Una grande carriera a ridosso degli anni d’oro del nostro calcio
Da Vado, 53 reti in 50 presenze, passa a Verona, 15 reti in 20 presenze. È nella nazionale olimpica di Parigi ’24, usciamo ai quarti nella sfida di Colombes con gli svizzeri poi finalisti. Inevitabile il salto verso una big, lo scudettato Genoa Cricket and Football Club. Sono 86 reti in 188 presenze inframezzate dall’azzurro dei Giochi di Amsterdam ’28 dove è assoluto protagonista (4 reti in 5 presenze) e dalla partecipazione alla prima fase della tostissima Coppa Internazionale che copre quattro anni dal 1927 al 1930. Alle Olimpiadi cediamo di misura al grande Uruguay (3-2), Levratto va in rete con mezz’ora ancora da giocare, ma si spengono tra le mani de “El Buzo” Mazali gli ultimi nostri tentativi per raddrizzare il confronto. L’ultima in nazionale è l’amichevole di San Siro del 2 dicembre 1928, 3-2 agli olandesi, la chiude Adolfo Baloncieri, un altro che la porta la vede, dal dischetto. Il bilancio complessivo con i moschettieri di Vittorio Pozzo è 11 reti in 28 partite, parliamo di anni dove proliferano attaccanti di talento superiore nel nostro calcio.
Al fianco dei grandi
Con il balilla Meazza gioca nell’Ambrosiana stagione 1932. Sono 71 reti tra i due in due stagioni, 25 di Levratto, ma lo scudetto – costantemente inseguito nel corso della sua carriera – non arriva, c’è da fare i conti con la Juve super del quinquennio.

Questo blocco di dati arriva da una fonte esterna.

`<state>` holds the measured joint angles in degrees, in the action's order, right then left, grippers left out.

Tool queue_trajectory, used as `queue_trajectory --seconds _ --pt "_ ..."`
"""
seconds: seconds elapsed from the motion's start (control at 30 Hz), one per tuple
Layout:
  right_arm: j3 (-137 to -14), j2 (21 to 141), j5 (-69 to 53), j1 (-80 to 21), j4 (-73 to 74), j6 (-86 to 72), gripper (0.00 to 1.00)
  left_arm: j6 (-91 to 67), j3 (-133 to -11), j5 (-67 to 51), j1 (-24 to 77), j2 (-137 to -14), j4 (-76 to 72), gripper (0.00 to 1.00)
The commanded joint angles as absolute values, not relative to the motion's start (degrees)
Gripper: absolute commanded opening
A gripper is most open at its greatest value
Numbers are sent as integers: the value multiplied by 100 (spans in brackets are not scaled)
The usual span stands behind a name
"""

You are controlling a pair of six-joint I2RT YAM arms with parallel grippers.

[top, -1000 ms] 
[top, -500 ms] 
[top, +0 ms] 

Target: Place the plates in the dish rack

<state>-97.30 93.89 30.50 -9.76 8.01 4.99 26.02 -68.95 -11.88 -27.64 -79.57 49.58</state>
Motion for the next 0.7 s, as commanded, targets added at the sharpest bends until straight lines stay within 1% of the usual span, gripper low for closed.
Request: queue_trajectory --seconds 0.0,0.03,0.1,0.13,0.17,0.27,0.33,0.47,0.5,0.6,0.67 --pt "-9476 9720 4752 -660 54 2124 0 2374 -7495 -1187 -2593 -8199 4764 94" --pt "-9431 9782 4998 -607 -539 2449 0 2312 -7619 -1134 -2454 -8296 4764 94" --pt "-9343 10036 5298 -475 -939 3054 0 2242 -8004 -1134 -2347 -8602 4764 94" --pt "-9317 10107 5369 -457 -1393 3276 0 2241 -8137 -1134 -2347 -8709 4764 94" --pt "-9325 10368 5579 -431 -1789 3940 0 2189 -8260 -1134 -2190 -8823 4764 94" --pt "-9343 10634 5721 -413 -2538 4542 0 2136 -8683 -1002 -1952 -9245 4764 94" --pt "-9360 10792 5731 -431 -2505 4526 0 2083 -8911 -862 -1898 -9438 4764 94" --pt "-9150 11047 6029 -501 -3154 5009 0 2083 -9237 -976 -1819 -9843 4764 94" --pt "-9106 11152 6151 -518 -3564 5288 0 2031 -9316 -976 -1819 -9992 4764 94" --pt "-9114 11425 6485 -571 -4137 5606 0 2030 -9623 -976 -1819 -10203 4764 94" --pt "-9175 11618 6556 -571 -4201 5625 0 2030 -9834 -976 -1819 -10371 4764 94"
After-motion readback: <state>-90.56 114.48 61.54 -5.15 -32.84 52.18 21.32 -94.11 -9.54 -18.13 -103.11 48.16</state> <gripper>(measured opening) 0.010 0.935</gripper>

Con Silvio Piola gioca nella Lazio dal 1934 al 1936, 8 reti in 50 presenze, buoni piazzamenti tra il quinto ed il settimo posto. Chiude nella sua Savona, come ritiene giusto, senza perdere il fiuto del goal: 24 reti, 46 presenze anche se poi accetta il doppio ruolo allenatore/ giocatore tra Castellammare di Stabia e Cavese prima, ormai 38 anni, di appendere la fatidica scarpetta sinistra al chiodo.
Apoteosi viola
Resterà in campo fino alla fine, centrando finalmente – come vice di Fuffo – lo scudetto più bello, della magnifica Fiorentina 1956. La Viola di Sarti, Cervato, Magnini, Chiappella, Gratton, Segato, Julinho, Virgili e, di mito in mito, Miguel Montuori. È Felice davvero quel giorno, il 3 giugno, Levratto. Gigante buono, spacca porte, saldamente ancorato ai principi dello sport, capace di portare palla per cinquanta metri, proteggendola per poi lasciarla andare come si fa con un bravo figlio. Che centrattacco!